REQUIREMENT>
Lines with "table": how many are there in the listing below? Reply with the number only.

⟨

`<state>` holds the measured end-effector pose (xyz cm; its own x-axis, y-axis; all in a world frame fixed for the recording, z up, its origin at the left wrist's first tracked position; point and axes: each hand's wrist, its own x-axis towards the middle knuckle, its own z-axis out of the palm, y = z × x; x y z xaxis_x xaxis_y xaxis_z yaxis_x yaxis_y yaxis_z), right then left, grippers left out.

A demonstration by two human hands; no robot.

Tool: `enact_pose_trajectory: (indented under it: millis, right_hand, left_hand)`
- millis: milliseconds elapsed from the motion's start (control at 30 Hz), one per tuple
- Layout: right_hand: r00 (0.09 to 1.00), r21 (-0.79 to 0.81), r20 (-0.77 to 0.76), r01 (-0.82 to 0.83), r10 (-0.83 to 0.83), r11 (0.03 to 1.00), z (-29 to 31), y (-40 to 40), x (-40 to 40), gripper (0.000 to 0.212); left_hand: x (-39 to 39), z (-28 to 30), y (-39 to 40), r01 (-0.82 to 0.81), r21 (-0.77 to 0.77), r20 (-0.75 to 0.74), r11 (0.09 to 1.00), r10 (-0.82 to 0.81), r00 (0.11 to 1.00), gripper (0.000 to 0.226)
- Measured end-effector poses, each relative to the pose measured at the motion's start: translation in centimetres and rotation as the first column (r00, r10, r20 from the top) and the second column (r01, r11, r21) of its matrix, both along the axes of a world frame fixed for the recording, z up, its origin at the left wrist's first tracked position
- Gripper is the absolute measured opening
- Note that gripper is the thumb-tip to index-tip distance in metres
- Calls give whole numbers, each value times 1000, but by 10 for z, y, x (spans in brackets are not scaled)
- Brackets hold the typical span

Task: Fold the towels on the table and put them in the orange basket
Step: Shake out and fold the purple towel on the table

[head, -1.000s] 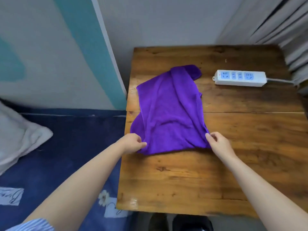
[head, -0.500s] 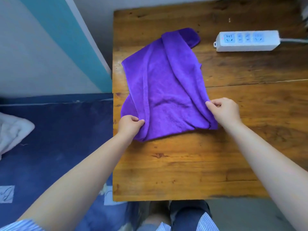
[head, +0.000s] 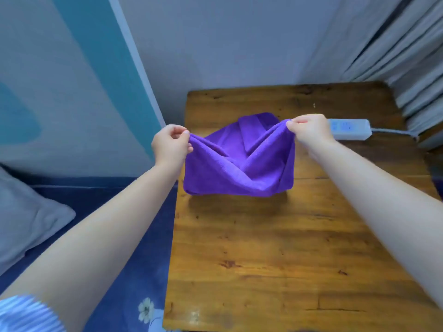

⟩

SOLUTION FOR THIS PROBLEM>
2